- Task statement:
Reproduce the following data exactly, minus any images.

[Data extracted from a collection]
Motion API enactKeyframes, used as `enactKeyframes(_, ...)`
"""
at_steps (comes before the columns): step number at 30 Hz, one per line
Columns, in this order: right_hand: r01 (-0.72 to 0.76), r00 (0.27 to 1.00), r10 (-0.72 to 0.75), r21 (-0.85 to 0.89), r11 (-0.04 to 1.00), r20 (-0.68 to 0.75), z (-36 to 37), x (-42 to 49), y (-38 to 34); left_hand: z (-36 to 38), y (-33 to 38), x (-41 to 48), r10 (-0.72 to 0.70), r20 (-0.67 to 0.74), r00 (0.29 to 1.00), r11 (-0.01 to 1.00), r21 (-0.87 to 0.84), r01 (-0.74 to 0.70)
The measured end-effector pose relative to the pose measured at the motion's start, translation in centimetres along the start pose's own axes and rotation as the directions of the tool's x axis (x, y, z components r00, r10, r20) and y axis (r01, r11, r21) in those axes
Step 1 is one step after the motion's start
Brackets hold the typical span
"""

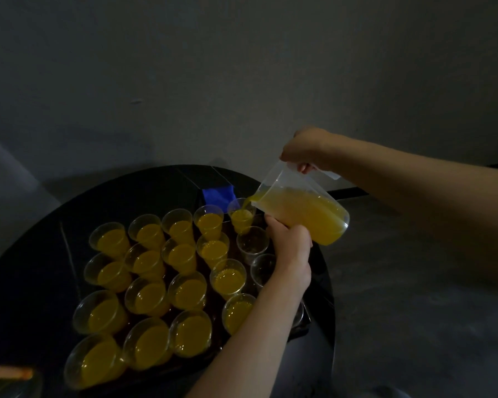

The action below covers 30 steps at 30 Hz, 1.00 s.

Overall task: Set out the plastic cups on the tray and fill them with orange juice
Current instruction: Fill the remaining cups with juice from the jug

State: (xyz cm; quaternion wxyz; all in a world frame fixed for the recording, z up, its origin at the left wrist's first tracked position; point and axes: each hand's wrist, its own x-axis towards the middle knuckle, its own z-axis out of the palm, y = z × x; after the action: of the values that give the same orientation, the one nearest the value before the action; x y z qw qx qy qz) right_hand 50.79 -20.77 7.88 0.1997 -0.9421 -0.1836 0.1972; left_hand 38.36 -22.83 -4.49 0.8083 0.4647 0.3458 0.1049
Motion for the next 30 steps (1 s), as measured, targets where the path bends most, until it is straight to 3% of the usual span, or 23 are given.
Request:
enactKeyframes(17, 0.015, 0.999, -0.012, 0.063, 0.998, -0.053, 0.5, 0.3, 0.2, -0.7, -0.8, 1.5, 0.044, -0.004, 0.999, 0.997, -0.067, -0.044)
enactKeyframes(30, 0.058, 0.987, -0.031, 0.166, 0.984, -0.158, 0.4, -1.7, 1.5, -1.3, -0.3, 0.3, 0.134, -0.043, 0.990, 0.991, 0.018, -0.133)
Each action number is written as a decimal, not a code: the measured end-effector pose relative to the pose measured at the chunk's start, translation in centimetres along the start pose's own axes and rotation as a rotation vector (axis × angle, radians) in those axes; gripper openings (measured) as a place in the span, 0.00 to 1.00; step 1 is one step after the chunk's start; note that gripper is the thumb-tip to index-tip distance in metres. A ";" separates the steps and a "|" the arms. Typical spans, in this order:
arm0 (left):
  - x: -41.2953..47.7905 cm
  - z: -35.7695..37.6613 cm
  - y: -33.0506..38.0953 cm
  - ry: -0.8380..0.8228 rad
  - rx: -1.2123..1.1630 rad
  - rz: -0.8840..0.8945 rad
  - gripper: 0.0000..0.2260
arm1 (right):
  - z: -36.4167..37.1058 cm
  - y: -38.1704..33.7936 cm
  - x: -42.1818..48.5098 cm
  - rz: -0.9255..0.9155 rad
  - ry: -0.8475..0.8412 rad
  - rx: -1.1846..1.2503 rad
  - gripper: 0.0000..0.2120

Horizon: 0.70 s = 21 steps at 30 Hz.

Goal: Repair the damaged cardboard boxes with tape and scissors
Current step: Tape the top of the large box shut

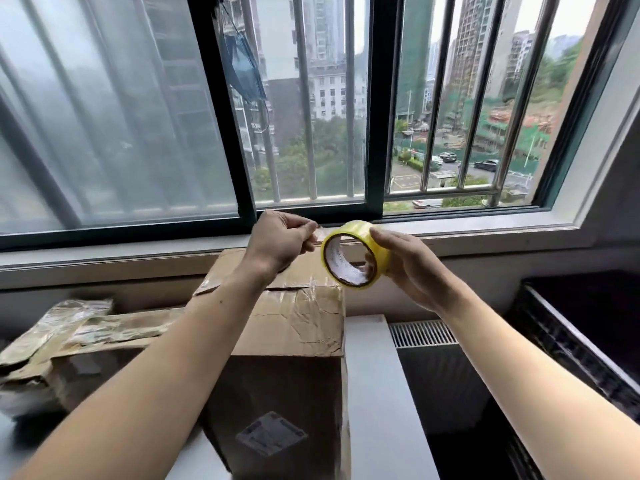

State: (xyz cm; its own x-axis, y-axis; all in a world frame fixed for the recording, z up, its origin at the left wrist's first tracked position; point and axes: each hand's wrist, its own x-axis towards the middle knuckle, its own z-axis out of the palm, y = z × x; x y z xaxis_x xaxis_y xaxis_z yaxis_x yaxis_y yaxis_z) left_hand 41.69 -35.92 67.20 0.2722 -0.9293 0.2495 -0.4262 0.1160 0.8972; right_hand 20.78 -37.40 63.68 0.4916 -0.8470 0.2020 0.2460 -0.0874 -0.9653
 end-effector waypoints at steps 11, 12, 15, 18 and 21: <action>-1.3 -1.4 -3.1 0.026 0.520 0.071 0.13 | -0.6 1.3 2.2 -0.012 0.231 -0.853 0.23; -1.3 -1.6 -3.2 0.029 0.525 0.072 0.12 | -0.5 1.2 2.4 -0.014 0.247 -0.858 0.24; -1.0 -2.5 -2.7 0.074 0.449 0.057 0.10 | 0.1 0.0 2.8 -0.032 0.294 -0.832 0.26; -0.3 -3.8 -1.9 0.131 0.438 0.080 0.10 | 1.3 -0.9 3.2 -0.046 0.290 -0.759 0.26; 0.5 -5.5 -2.5 0.169 0.424 0.055 0.10 | 2.5 -1.5 3.7 -0.035 0.229 -0.674 0.28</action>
State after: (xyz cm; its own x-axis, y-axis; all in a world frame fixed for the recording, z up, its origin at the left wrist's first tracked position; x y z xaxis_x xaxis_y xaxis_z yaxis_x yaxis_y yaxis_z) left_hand 47.57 -34.72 67.11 0.3608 -0.8516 0.3803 -0.7499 -0.0225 0.6612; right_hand 24.35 -39.07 66.30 0.2873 -0.9200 0.2666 -0.3482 -0.3596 -0.8657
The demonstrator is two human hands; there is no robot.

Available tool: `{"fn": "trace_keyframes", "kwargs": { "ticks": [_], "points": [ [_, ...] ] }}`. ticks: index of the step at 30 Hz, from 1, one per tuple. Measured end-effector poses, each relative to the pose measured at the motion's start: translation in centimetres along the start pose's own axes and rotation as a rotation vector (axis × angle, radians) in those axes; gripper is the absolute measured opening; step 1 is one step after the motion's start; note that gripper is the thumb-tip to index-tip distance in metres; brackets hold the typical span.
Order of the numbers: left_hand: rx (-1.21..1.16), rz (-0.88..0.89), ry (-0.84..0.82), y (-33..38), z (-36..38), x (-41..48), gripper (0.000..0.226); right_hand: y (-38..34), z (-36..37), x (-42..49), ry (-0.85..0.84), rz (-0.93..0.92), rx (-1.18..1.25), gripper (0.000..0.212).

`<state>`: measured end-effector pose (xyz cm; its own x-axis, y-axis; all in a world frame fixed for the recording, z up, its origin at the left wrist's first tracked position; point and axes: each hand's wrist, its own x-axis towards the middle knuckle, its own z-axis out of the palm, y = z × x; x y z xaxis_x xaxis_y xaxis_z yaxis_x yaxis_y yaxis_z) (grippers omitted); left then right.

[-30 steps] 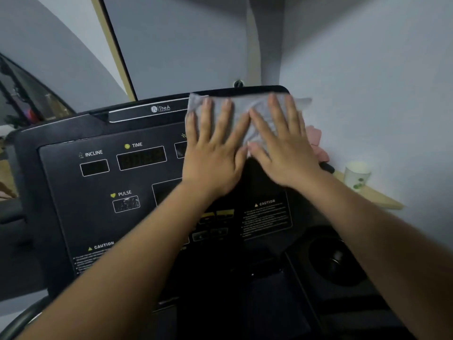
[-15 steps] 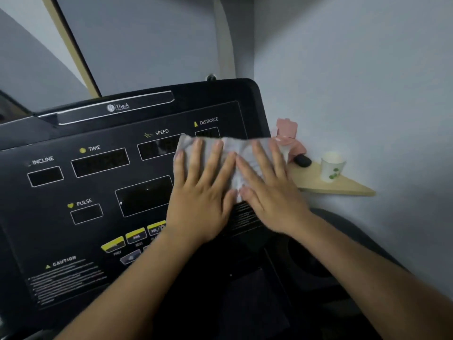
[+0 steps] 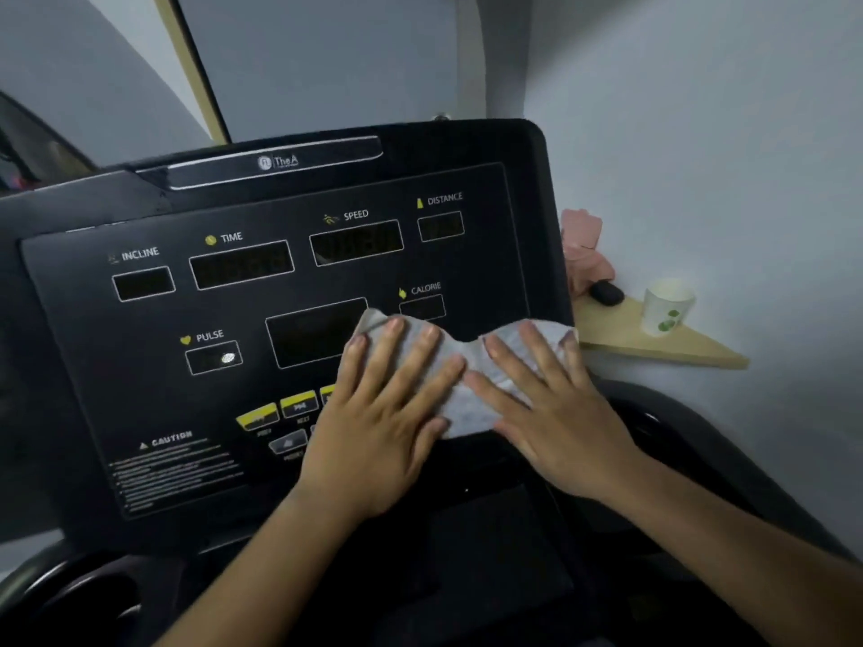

- Answer box:
Motion API enactKeyframes, used as `enactKeyframes(_, ...)`
"""
at_steps (comes before the columns): step number at 30 Hz, one per line
Columns, in this order: right_hand: r01 (-0.72 to 0.76), r00 (0.27 to 1.00), r10 (-0.72 to 0.75), r21 (-0.85 to 0.89), r11 (-0.04 to 1.00), r20 (-0.68 to 0.75), z (-36 to 37), x (-42 to 49), y (-38 to 34); left_hand: z (-36 to 38), y (-33 to 38), x (-41 to 48), r10 (-0.72 to 0.70), r20 (-0.67 to 0.74), r00 (0.29 to 1.00), r11 (-0.01 to 1.00), r21 (-0.87 to 0.84), r01 (-0.74 to 0.70)
The measured end-effector pose relative to the pose measured at the motion's start, translation in centimetres along the start pose's own axes and rotation as the directions of the tool's x axis (x, y, z components r00, r10, r20) and y axis (r01, r11, r21) in those axes
Step 1 is one step after the motion's start
Brackets hold the typical span
"""


The action below covers 30 steps at 30 Hz, 1.00 s.

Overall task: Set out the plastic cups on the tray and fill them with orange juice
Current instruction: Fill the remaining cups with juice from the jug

State: (xyz cm; quaternion wxyz; all in a world frame fixed for the recording, z up, its origin at the left wrist's first tracked position; point and axes: each hand's wrist, its own x-axis towards the middle knuckle, its own z-axis out of the palm, y = z × x; after the action: of the values that give the same orientation, the one nearest the value before the action; x y z qw qx qy qz) right_hand 50.79 -20.77 7.88 0.1997 -0.9421 -0.1836 0.1972; left_hand 38.36 -22.83 -4.49 0.8083 0.4647 0.3458 0.1049
Motion for the next 30 steps (1 s), as measured, targets where the path bends most, until it is straight to 3% of the usual span, or 23 are given.
Request:
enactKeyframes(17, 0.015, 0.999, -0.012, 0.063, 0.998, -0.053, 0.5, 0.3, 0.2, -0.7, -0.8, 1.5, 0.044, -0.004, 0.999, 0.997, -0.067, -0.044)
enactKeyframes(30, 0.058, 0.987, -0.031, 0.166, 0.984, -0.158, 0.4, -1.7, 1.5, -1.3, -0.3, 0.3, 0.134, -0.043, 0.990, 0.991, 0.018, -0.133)
Each action number is written as a decimal, not a code: the measured end-effector pose relative to the pose measured at the chunk's start, translation in centimetres along the start pose's own axes and rotation as a rotation vector (axis × angle, radians) in those axes; gripper openings (measured) as a place in the span, 0.00 to 1.00; step 1 is one step after the chunk's start; note that gripper is the thumb-tip to index-tip distance in metres. A ";" separates the steps and a "|" the arms. Typical spans, in this order:
arm0 (left):
  - x: -41.2953..47.7905 cm
  - z: -35.7695..37.6613 cm
  - y: -33.0506..38.0953 cm
  - ry: -0.8380..0.8228 rad
  - rx: -1.2123..1.1630 rad
  - rz: -0.8840..0.8945 rad
  - gripper: 0.0000..0.2260
arm1 (right):
  - z: -36.4167..37.1058 cm
  - y: -38.1704..33.7936 cm
  - x: -42.1818..48.5098 cm
  - rz: -0.9255..0.9155 rad
  - ry: -0.8475..0.8412 rad
  - rx: -1.1846..1.2503 rad
  - gripper: 0.0000..0.2120

Horizon: 0.70 s = 21 steps at 30 Hz.

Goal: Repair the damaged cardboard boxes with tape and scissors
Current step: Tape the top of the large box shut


State: (xyz cm; its own x-axis, y-axis; all in a world frame fixed for the recording, z up, its origin at the left wrist's first tracked position; point and axes: each hand's wrist, its own x-axis towards the middle knuckle, its own z-axis out of the palm, y = z × x; x y z xaxis_x xaxis_y xaxis_z yaxis_x yaxis_y yaxis_z) left_hand 41.69 -35.92 67.20 0.2722 -0.9293 0.2495 -0.4262 0.1160 0.8972; right_hand 20.78 -37.40 63.68 0.4916 -0.8470 0.2020 0.2460 -0.0874 -0.9653
 end-effector waypoints at steps 11, 12, 15, 18 and 21: <action>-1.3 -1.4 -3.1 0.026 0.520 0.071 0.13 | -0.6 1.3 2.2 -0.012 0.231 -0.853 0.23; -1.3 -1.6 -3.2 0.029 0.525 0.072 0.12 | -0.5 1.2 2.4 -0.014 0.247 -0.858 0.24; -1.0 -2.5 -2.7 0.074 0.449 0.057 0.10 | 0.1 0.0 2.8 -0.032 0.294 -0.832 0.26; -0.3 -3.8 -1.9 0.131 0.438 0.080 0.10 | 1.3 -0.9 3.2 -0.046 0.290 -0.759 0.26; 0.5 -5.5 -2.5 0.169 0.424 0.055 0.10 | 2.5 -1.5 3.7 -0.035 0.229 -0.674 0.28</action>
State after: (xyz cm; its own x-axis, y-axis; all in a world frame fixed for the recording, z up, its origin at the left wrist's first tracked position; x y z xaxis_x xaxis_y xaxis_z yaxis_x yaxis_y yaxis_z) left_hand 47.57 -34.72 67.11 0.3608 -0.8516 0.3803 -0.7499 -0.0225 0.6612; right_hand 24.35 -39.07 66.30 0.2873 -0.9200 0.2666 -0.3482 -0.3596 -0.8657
The demonstrator is two human hands; there is no robot.

Available tool: `{"fn": "trace_keyframes", "kwargs": { "ticks": [_], "points": [ [_, ...] ] }}`. ticks: index of the step at 30 Hz, from 1, one per tuple. Measured end-effector poses, each relative to the pose measured at the motion's start: translation in centimetres along the start pose's own axes and rotation as a rotation vector (axis × angle, radians) in those axes; gripper is the absolute measured opening; step 1 is one step after the motion's start; note that gripper is the thumb-tip to index-tip distance in metres; brackets hold the typical span.
Order of the numbers: left_hand: rx (-1.21..1.16), rz (-0.88..0.89), ry (-0.84..0.82), y (-33..38), z (-36..38), x (-41..48), gripper (0.000..0.226); right_hand: y (-38..34), z (-36..37), x (-42..49), ry (-0.85..0.84), rz (-0.93..0.92), rx (-1.18..1.25), gripper (0.000..0.212).

`<state>`: measured end-effector pose (xyz cm; its own x-axis, y-axis; all in a world frame fixed for the recording, z up, its origin at the left wrist's first tracked position; point and axes: each hand's wrist, its own x-axis towards the middle knuckle, its own z-axis out of the palm, y = z × x; x y z xaxis_x xaxis_y xaxis_z yaxis_x yaxis_y yaxis_z) (grippers omitted); left then right.

[-30 steps] 
[-15 steps] 
[+0 steps] 

The exercise requires no additional content.